ACTIVITY ->
Return every record verbatim, omitting all pictures.

[Records from a dataset]
__________________________________________________

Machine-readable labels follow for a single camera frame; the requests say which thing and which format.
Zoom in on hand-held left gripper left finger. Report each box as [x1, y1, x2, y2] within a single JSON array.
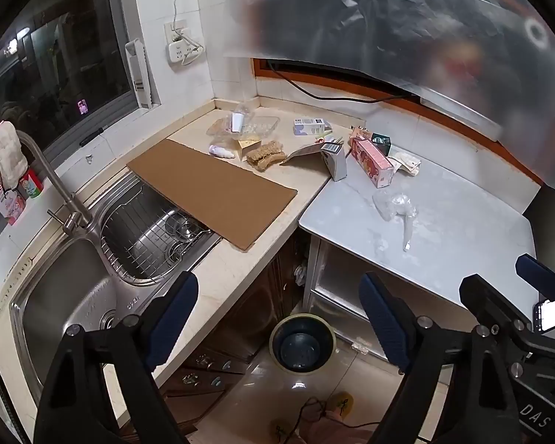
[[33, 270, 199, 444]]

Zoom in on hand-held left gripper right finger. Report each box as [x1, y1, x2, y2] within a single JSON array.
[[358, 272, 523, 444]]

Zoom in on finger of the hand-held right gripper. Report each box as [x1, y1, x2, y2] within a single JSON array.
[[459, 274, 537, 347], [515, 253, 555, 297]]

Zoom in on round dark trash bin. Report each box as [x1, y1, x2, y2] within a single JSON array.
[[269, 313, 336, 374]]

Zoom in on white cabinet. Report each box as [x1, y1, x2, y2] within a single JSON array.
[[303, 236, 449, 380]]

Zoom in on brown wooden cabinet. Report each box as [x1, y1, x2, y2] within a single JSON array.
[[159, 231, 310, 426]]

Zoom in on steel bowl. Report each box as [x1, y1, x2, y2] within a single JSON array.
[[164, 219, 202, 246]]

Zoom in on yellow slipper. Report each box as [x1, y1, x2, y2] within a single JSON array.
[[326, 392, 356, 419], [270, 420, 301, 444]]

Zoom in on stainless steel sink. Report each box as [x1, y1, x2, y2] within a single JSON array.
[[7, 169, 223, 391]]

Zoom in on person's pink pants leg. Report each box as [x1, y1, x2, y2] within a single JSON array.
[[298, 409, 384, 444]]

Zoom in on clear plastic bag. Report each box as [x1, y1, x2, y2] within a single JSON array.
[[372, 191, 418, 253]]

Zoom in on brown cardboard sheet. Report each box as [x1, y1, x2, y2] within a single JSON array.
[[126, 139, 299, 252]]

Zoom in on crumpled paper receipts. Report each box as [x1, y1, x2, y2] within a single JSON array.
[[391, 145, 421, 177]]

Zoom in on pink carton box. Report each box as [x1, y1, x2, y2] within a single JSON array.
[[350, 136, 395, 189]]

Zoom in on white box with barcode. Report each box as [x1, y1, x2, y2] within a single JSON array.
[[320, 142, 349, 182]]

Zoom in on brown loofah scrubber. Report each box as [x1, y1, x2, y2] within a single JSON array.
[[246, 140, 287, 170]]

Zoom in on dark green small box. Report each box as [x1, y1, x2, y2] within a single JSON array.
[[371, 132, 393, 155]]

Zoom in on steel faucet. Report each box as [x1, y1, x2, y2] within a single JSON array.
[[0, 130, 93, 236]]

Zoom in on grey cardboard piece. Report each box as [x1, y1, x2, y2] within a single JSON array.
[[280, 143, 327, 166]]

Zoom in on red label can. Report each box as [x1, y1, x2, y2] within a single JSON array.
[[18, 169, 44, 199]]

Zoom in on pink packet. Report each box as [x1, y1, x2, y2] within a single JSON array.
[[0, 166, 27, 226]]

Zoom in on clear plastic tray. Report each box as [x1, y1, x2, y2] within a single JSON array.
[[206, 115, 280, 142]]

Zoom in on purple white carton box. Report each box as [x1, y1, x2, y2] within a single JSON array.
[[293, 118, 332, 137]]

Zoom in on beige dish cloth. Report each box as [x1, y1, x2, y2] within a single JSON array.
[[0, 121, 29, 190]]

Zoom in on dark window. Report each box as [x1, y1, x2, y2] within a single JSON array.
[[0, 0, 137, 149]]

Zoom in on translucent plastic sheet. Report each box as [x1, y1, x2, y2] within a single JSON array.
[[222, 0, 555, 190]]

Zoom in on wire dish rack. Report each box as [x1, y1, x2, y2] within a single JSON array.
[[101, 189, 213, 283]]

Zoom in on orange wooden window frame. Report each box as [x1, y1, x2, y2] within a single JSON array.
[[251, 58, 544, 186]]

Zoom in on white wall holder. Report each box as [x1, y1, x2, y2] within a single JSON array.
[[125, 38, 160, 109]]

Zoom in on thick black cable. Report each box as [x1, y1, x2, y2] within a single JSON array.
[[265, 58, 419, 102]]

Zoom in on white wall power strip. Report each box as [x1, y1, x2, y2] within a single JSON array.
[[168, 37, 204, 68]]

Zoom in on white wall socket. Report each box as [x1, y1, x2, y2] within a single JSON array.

__________________________________________________

ANSWER FOR THIS EXERCISE ->
Machine-readable labels follow for a single camera frame; the requests say which thing and which format.
Zoom in on hand-held left gripper left finger. Report each box as [x1, y1, x2, y2] within a single JSON array.
[[33, 270, 199, 444]]

Zoom in on hand-held left gripper right finger. Report each box as [x1, y1, x2, y2] within a single JSON array.
[[358, 272, 523, 444]]

Zoom in on finger of the hand-held right gripper. Report each box as [x1, y1, x2, y2] within a single JSON array.
[[459, 274, 537, 347], [515, 253, 555, 297]]

Zoom in on round dark trash bin. Report each box as [x1, y1, x2, y2] within a single JSON array.
[[269, 313, 336, 374]]

Zoom in on white cabinet. Report each box as [x1, y1, x2, y2] within a single JSON array.
[[303, 236, 449, 380]]

Zoom in on brown wooden cabinet. Report each box as [x1, y1, x2, y2] within a single JSON array.
[[159, 231, 310, 426]]

Zoom in on steel bowl. Report each box as [x1, y1, x2, y2] within a single JSON array.
[[164, 219, 202, 246]]

Zoom in on yellow slipper. Report each box as [x1, y1, x2, y2] within a single JSON array.
[[326, 392, 356, 419], [270, 420, 301, 444]]

Zoom in on stainless steel sink. Report each box as [x1, y1, x2, y2] within a single JSON array.
[[7, 169, 223, 391]]

Zoom in on person's pink pants leg. Report each box as [x1, y1, x2, y2] within a single JSON array.
[[298, 409, 384, 444]]

Zoom in on clear plastic bag. Report each box as [x1, y1, x2, y2] within a single JSON array.
[[372, 191, 418, 253]]

Zoom in on brown cardboard sheet. Report each box as [x1, y1, x2, y2] within a single JSON array.
[[126, 139, 299, 252]]

Zoom in on crumpled paper receipts. Report each box as [x1, y1, x2, y2] within a single JSON array.
[[391, 145, 421, 177]]

Zoom in on pink carton box. Report each box as [x1, y1, x2, y2] within a single JSON array.
[[350, 136, 395, 189]]

Zoom in on white box with barcode. Report each box as [x1, y1, x2, y2] within a single JSON array.
[[320, 142, 349, 182]]

Zoom in on brown loofah scrubber. Report each box as [x1, y1, x2, y2] within a single JSON array.
[[246, 140, 287, 170]]

Zoom in on dark green small box. Report each box as [x1, y1, x2, y2] within a single JSON array.
[[371, 132, 393, 155]]

Zoom in on steel faucet. Report each box as [x1, y1, x2, y2] within a single JSON array.
[[0, 130, 93, 236]]

Zoom in on grey cardboard piece. Report each box as [x1, y1, x2, y2] within a single JSON array.
[[280, 143, 327, 166]]

Zoom in on red label can. Report each box as [x1, y1, x2, y2] within a single JSON array.
[[18, 169, 44, 199]]

Zoom in on pink packet. Report each box as [x1, y1, x2, y2] within a single JSON array.
[[0, 166, 27, 226]]

Zoom in on clear plastic tray. Report each box as [x1, y1, x2, y2] within a single JSON array.
[[206, 115, 280, 142]]

Zoom in on purple white carton box. Report each box as [x1, y1, x2, y2] within a single JSON array.
[[293, 118, 332, 137]]

Zoom in on beige dish cloth. Report each box as [x1, y1, x2, y2] within a single JSON array.
[[0, 121, 29, 190]]

Zoom in on dark window. Report each box as [x1, y1, x2, y2] within a single JSON array.
[[0, 0, 137, 149]]

Zoom in on translucent plastic sheet. Report each box as [x1, y1, x2, y2] within a single JSON array.
[[222, 0, 555, 190]]

Zoom in on wire dish rack. Report each box as [x1, y1, x2, y2] within a single JSON array.
[[101, 189, 213, 283]]

Zoom in on orange wooden window frame. Report each box as [x1, y1, x2, y2] within a single JSON array.
[[251, 58, 544, 186]]

Zoom in on white wall holder. Report each box as [x1, y1, x2, y2] within a single JSON array.
[[125, 38, 160, 109]]

Zoom in on thick black cable. Report each box as [x1, y1, x2, y2] within a single JSON array.
[[265, 58, 419, 102]]

Zoom in on white wall power strip. Report each box as [x1, y1, x2, y2] within a single JSON array.
[[168, 37, 204, 68]]

Zoom in on white wall socket. Report each box as [x1, y1, x2, y2] within a single JSON array.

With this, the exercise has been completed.